Researchers have discovered the structural secret that allows an intestinal worm to live in the stomach without being digested. A protein thwarts pepsin, a key enzyme of the stomach, in a way never seen before. The trick, reported in the August issue of Nature Structural Biology, may lead to drugs against a host of infectious diseases, from malaria to AIDS.
The pepsin that helps you digest a burger is one of many aspartic proteinases, a family of proteins that chew up other proteins. The most notorious example of this class is HIV proteinase, commonly called HIV protease, which helps the virus cut a long polypeptide into functional proteins; it has become the target of several successful AIDS drugs. Aspartic proteinases are also used for various tasks by the parasites that cause malaria, African river blindness, and elephantiasis. In order to block proteinases, scientists have typically designed small decoy molecules that look like the enzymes' natural target but can't be cut.

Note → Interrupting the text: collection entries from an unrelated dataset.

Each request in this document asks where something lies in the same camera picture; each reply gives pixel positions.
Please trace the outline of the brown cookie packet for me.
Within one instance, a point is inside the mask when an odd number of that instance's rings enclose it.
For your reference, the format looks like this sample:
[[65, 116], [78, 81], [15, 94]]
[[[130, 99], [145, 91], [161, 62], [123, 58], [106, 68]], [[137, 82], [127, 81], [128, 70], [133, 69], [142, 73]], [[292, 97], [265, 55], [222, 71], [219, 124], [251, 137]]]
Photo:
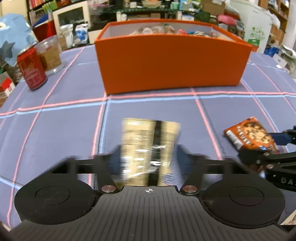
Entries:
[[248, 149], [279, 153], [274, 139], [255, 116], [225, 129], [224, 136], [237, 151]]

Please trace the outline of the gold clear snack packet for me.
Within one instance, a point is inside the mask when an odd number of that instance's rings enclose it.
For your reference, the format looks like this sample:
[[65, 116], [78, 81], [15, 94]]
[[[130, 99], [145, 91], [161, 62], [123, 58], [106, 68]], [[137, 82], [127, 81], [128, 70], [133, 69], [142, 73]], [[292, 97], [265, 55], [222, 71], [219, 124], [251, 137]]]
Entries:
[[173, 121], [123, 119], [120, 184], [173, 186], [180, 129]]

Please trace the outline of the blue purple checked tablecloth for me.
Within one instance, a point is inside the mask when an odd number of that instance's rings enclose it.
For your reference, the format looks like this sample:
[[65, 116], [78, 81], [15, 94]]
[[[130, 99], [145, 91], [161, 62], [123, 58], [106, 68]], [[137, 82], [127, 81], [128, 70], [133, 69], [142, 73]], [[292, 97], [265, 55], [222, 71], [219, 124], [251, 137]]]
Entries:
[[269, 132], [295, 125], [295, 80], [275, 62], [252, 53], [235, 87], [105, 93], [95, 48], [62, 53], [66, 63], [38, 90], [21, 81], [1, 108], [1, 221], [20, 223], [14, 196], [68, 156], [110, 153], [121, 142], [124, 118], [174, 121], [179, 143], [213, 159], [236, 158], [226, 128], [255, 116]]

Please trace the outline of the white chest freezer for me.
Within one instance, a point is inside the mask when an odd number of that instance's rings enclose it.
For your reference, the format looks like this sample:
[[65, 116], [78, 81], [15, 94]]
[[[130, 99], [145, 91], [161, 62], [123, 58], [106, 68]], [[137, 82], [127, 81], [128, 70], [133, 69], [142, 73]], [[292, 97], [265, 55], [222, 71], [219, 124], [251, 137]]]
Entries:
[[238, 10], [244, 25], [243, 40], [257, 46], [257, 52], [264, 53], [272, 25], [272, 16], [269, 11], [250, 1], [230, 1], [230, 5]]

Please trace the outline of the red drink can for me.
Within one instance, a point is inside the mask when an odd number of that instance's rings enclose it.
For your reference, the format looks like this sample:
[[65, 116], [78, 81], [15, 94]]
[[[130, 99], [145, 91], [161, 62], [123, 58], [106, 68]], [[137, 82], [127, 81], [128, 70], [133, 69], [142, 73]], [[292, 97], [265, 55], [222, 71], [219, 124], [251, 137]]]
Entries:
[[38, 89], [48, 80], [33, 45], [29, 45], [20, 51], [17, 56], [17, 64], [30, 90]]

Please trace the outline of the red folding chair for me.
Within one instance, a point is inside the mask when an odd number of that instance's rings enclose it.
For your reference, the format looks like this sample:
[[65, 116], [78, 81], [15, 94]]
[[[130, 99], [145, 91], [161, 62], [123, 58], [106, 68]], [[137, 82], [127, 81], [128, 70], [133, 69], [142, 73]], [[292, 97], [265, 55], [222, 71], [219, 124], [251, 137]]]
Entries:
[[216, 18], [217, 18], [218, 26], [220, 25], [237, 26], [236, 20], [231, 16], [219, 14], [216, 16]]

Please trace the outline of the clear plastic jar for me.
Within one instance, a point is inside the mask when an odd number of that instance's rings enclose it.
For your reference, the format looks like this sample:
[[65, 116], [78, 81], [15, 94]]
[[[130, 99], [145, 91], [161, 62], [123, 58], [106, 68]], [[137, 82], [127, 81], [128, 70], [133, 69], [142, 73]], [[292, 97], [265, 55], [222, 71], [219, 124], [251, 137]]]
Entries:
[[66, 63], [62, 62], [60, 57], [61, 48], [57, 35], [38, 42], [34, 48], [39, 55], [47, 76], [52, 76], [65, 67]]

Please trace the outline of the orange storage box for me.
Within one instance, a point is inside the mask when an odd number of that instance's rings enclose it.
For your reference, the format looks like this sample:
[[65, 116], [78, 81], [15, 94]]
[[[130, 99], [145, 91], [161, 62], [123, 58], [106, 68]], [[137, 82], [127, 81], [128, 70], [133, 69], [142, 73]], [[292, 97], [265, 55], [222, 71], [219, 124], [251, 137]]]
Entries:
[[169, 19], [111, 22], [94, 44], [107, 94], [236, 86], [252, 51], [215, 25]]

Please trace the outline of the fruit bowl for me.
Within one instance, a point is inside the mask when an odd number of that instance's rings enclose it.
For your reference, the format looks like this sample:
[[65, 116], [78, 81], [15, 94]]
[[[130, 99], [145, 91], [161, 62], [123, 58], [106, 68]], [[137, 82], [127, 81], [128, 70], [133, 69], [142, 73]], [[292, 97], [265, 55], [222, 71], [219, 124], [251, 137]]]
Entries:
[[162, 4], [162, 1], [157, 1], [157, 0], [145, 0], [142, 1], [142, 5], [145, 8], [148, 9], [156, 9]]

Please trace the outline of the white glass door cabinet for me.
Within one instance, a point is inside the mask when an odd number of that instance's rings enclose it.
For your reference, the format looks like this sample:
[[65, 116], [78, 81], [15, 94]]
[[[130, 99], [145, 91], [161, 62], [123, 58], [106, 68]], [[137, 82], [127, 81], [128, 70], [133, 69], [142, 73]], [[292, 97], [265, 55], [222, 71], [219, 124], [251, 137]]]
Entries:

This may not be the only possible approach, as nature has its own ways of blocking proteinases. A yeast inhibitor called IA-3, for example--the first aspartic proteinase inhibitor whose structure was determined by scientists--binds to a proteinase in a helical structure that the enzyme is unable to cleave. Looking for other natural tactics, a team led by structural biologist Michael James of the University of Alberta examined Ascaris suum, a worm that infects pigs. (A close cousin infects more than a billion humans.) Ascaris has a proteinase-inhibiting protein called PI-3, which the worm uses to prevent being digested by pepsin in the pig stomach. Using x-ray crystallography, the researchers found that as PI-3 blocks the active site of pepsin, it also puts a chokehold on a flap in the enzyme, preventing it from opening up and latching onto a protein. The mechanism is strikingly different from that of IA-3.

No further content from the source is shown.